Furthermore, some of the embodiments are described herein as a method or combination of elements of a method that can be implemented by a processor of a computer system or by other means of carrying out the function. Thus, a processor with the necessary instructions for carrying out such a method or element of a method forms a means for carrying out the method or element of a method. Furthermore, an element described herein of an apparatus

embodiment is an example of a means for carrying out the function performed by the element for the purpose of carrying out the invention.

In the description provided herein, numerous specific details are set forth.

However, it is understood that embodiments of the invention may be practiced without these specific details. In other instances, well-known methods, structures and techniques have not been shown in detail in order not to obscure an understanding of this description.

Thus, while there has been described what are believed to be the preferred embodiments of the invention, those skilled in the art will recognize that other and further modifications may be made thereto without departing from the spirit of the invention, and it is intended to claim all such changes and modifications as fall within the scope of the invention. For example, any formulas given above are merely representative of procedures that may be used. Functionality may be added or deleted from the block diagrams and operations may be interchanged among functional blocks. Steps may be added or deleted to methods described within the scope of the present invention.

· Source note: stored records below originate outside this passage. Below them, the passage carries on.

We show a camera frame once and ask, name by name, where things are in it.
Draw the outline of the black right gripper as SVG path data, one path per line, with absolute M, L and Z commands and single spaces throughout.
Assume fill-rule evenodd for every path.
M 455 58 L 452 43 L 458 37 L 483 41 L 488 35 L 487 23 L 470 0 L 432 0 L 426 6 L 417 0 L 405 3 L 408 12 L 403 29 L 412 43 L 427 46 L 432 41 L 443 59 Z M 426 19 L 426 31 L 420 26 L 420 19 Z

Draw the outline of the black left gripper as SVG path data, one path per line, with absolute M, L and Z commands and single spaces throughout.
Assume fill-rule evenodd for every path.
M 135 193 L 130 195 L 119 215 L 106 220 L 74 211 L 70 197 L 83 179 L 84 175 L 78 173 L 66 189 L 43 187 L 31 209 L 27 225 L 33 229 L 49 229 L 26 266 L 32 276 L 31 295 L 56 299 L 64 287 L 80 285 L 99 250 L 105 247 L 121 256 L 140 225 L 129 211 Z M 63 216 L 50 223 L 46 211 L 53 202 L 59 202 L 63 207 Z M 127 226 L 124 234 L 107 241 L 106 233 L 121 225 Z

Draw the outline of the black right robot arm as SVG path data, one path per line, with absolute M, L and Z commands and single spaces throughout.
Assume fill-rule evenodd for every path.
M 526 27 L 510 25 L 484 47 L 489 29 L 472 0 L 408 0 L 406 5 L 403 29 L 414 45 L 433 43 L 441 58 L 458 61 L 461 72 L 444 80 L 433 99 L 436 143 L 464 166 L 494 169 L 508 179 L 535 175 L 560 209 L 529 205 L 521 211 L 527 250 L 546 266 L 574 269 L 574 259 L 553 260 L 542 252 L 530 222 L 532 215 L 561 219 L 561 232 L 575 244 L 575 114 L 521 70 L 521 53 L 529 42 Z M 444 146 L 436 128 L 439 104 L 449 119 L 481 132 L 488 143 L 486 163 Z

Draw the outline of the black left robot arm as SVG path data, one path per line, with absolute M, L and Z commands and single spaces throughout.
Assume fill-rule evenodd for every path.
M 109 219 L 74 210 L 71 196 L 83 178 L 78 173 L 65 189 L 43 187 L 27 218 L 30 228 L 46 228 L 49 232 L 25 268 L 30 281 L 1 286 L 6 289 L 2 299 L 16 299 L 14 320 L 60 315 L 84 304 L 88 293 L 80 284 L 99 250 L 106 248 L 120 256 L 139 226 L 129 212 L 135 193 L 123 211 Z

It will be appreciated that an embodiment of the invention can consist essentially of features disclosed herein. Alternatively, an embodiment of the invention can consist of features disclosed herein. The invention illustratively disclosed herein suitably may be practiced in the absence of any element which is not specifically disclosed herein.

Claims

What is claimed is:

1. An electrical cooking apparatus having a food processing vessel within which resides a rotating blade assembly, having a driven shaft comprising: a heating element that cooperates with the vessel; a stirring motor that rotates the blade assembly for stirring foods in the vessel; and a second motor that rotates the blade assembly; the second motor having a speed range for conventional processing.

2. The apparatus of claim l, wherein: the blade assembly further comprises a driven shaft; a first power train interconnecting the stirring motor to the driven shaft; and a second power train interconnecting the second motor to the driven shaft.

3. The apparatus of claim 2, wherein: the second power train comprises a belt that transmits torque from the second motor to the driven shaft.

4. The apparatus of claim 2, wherein: separate power trains are used to interconnect both the stirring motor and the second motor to the driven shaft.

5. The apparatus of claim 1 wherein: the apparatus has an accessory and a processor and a detector that can convey an identification data regarding the accessory to the processor; the apparatus having changeably operational parameters; the processor adapted to cause changes in the operational parameters based on the identification data.

6. The apparatus of claim 5, wherein: the speed of the motor is limited by the processor after identification data is received by the processor.

7. The apparatus of claim 1, wherein: the apparatus has a processor that can implement cooking program having stages; the apparatus having a user interface with a user input that

communicates with the processor to cause an extension of a complete stage by a calculated amount.